Data for review START
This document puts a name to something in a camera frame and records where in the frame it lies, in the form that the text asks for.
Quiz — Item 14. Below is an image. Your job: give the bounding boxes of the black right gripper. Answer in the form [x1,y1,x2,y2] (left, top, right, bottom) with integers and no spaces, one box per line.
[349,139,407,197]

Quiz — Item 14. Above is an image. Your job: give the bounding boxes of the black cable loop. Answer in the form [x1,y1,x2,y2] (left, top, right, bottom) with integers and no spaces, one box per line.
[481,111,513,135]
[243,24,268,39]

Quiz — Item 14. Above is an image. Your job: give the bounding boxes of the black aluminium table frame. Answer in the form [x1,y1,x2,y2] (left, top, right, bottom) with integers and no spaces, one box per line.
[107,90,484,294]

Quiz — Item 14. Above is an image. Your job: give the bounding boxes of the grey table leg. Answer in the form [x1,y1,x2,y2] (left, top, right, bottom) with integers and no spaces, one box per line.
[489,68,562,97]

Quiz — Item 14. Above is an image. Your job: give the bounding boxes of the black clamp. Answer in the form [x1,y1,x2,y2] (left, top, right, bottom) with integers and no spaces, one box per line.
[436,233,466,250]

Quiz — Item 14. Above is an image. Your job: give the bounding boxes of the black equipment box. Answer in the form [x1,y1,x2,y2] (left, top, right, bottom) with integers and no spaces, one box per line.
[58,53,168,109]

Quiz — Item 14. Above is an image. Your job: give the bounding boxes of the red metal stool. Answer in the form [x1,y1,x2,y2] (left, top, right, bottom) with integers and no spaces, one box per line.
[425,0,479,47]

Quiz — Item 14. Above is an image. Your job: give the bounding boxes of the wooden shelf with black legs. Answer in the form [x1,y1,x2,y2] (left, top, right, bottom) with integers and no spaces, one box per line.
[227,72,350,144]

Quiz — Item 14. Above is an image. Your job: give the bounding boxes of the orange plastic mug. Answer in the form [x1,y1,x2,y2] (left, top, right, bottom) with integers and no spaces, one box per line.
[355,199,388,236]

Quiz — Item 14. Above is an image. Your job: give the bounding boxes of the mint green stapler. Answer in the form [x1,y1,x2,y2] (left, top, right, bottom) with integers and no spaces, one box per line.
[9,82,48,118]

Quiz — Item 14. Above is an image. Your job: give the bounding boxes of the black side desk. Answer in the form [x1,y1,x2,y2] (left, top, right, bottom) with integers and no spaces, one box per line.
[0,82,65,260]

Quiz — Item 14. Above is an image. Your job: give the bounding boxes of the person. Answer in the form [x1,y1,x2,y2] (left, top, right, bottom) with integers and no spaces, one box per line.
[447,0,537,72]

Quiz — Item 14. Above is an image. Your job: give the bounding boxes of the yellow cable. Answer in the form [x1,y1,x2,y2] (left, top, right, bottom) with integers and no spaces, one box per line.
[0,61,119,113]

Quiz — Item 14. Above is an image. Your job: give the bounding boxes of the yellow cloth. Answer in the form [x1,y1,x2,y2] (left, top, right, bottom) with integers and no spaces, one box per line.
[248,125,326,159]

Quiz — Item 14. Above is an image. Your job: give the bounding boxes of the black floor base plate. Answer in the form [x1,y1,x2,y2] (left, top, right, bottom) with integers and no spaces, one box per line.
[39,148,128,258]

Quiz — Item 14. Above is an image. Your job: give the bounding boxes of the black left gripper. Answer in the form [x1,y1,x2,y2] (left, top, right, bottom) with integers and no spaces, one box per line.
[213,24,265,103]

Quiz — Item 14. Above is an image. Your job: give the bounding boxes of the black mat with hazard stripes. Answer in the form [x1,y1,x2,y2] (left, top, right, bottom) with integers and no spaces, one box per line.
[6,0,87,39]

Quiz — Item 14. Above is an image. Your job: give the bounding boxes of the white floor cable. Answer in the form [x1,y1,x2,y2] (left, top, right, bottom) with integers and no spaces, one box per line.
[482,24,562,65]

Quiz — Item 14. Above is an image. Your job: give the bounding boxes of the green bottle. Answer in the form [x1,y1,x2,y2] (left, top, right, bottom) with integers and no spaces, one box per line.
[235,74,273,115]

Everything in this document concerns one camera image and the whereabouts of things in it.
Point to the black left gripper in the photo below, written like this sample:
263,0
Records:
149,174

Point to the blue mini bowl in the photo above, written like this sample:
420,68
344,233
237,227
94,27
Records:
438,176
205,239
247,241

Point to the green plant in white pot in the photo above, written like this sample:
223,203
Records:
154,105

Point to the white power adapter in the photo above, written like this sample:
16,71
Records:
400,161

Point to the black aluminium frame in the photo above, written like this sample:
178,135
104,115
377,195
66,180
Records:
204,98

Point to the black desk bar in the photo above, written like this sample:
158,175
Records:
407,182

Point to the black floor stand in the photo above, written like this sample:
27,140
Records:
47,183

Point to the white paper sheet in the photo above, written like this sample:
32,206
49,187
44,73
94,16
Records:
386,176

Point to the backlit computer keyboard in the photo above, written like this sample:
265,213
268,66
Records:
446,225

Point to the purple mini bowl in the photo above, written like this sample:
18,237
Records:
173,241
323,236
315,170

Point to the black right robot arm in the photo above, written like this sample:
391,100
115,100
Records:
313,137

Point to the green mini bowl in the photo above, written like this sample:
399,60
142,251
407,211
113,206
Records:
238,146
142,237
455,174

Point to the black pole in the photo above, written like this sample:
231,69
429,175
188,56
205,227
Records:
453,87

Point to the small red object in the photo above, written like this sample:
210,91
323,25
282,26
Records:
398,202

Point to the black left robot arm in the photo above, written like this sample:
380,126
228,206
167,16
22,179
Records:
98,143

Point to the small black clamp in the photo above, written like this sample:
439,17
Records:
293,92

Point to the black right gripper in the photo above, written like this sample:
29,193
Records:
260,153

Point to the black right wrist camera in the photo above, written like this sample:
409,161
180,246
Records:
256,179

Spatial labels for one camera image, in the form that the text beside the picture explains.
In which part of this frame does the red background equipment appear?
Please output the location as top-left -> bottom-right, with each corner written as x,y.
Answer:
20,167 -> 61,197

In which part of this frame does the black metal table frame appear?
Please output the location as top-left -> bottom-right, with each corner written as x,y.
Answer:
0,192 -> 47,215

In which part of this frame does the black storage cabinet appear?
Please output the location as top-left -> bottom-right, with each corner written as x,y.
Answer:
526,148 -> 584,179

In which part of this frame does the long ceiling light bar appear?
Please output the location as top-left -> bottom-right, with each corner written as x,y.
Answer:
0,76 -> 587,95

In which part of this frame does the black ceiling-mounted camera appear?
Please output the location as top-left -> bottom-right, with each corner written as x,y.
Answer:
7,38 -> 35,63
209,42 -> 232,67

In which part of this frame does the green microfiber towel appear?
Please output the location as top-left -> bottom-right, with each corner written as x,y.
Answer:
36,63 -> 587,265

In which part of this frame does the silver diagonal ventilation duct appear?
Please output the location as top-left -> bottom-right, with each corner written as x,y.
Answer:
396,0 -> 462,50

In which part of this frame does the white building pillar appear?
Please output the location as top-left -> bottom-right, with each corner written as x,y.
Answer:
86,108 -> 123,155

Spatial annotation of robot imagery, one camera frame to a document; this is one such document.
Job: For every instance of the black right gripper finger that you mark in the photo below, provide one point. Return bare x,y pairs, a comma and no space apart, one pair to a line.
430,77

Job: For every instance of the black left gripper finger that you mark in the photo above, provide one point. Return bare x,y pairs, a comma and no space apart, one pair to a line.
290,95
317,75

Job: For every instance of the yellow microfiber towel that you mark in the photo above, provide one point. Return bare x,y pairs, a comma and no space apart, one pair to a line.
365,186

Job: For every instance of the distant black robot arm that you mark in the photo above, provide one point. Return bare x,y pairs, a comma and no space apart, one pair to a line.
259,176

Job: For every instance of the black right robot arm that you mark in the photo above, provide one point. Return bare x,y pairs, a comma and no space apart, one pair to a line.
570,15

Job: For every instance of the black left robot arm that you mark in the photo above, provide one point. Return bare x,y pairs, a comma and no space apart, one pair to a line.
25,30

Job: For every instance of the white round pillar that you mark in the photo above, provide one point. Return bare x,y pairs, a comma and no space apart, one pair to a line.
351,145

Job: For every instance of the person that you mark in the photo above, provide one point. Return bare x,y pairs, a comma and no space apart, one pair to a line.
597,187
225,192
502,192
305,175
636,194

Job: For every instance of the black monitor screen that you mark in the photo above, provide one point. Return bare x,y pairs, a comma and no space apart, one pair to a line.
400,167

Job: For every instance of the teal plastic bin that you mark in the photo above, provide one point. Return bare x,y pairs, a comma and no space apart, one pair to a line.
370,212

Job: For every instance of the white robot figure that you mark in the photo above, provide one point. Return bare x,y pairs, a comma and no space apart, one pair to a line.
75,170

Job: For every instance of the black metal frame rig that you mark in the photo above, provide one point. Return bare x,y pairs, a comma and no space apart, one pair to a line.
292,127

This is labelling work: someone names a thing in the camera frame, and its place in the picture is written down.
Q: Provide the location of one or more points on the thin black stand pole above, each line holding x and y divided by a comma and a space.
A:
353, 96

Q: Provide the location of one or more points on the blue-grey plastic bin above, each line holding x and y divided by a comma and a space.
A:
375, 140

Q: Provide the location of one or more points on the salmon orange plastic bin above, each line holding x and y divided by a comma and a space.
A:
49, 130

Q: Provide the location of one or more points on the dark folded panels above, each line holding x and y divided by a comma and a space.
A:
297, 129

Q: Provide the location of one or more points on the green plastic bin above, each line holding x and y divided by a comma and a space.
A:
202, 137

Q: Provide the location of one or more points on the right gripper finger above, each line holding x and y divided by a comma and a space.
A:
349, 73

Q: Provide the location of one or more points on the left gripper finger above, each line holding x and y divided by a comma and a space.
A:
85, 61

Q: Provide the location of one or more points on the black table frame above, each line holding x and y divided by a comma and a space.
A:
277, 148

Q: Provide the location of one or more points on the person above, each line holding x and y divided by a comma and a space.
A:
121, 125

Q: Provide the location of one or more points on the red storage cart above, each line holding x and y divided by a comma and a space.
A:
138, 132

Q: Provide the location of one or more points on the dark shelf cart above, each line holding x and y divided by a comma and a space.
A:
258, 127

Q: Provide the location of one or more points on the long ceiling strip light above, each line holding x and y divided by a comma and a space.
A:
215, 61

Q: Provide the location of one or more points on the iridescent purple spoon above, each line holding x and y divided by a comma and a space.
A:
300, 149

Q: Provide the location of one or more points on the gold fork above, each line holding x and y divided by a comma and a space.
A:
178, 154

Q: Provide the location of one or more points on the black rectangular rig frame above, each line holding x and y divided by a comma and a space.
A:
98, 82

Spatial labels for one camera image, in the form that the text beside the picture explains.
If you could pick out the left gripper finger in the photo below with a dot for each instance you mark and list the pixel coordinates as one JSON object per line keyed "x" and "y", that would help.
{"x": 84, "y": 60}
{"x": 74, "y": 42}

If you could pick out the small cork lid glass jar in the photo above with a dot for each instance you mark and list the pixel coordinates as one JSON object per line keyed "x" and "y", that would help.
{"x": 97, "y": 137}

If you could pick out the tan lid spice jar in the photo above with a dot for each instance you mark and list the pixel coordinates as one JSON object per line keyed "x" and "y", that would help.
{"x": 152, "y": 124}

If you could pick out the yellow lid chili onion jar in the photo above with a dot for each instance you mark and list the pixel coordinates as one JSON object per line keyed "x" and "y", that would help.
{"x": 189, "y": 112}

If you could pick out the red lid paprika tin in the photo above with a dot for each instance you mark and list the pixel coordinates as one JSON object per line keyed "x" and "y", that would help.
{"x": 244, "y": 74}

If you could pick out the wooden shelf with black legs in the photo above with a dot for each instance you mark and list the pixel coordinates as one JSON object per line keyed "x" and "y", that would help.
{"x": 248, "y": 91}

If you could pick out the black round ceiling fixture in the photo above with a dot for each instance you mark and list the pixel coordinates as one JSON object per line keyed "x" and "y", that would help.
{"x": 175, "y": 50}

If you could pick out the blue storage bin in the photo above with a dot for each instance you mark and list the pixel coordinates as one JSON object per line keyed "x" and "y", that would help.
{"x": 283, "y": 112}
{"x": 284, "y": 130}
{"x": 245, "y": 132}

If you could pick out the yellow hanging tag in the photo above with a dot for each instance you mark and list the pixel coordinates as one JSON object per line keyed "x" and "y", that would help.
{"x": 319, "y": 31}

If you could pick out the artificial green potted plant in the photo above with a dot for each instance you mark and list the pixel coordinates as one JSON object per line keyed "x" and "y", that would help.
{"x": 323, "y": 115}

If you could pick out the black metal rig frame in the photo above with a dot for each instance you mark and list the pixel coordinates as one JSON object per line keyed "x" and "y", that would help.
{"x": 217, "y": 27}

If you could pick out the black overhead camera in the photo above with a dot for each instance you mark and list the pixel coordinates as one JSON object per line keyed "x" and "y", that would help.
Data for review END
The problem
The answer is the run of lines above from the line containing "Point to the white paper" through the line containing "In which part of this frame does the black storage", copied exactly and alone.

Result of this exercise
Point to the white paper sheet in the photo above, written like this sample:
32,206
49,187
44,73
94,16
Records:
386,176

Point to the backlit computer keyboard in the photo above, written like this sample:
265,213
268,66
Records:
446,225

Point to the purple mini bowl in the photo above, written like this sample:
18,237
Records:
173,241
323,236
315,170

Point to the black right robot arm in the photo above, written like this sample:
391,100
115,100
Records:
313,137

Point to the green mini bowl in the photo above, written like this sample:
399,60
142,251
407,211
113,206
Records:
238,146
142,237
455,174

Point to the black pole in the photo above, written like this sample:
231,69
429,175
188,56
205,227
Records:
453,87

Point to the small red object in the photo above, written like this sample:
210,91
323,25
282,26
Records:
398,202

Point to the black left robot arm in the photo above, written like this sample:
380,126
228,206
167,16
22,179
Records:
98,143

Point to the small black clamp in the photo above, written like this sample:
439,17
Records:
293,92

Point to the black right gripper in the photo above, written like this sample:
29,193
Records:
260,153

Point to the black right wrist camera in the photo above, written like this sample:
409,161
180,246
Records:
256,179

Spatial labels for one camera image, in the form that the text beside the picture explains.
In which part of this frame does the red background equipment appear?
Please output the location as top-left -> bottom-right, with each corner written as x,y.
Answer:
20,167 -> 61,197

In which part of this frame does the black metal table frame appear?
Please output the location as top-left -> bottom-right, with each corner written as x,y.
Answer:
0,192 -> 47,215

In which part of this frame does the black storage cabinet appear?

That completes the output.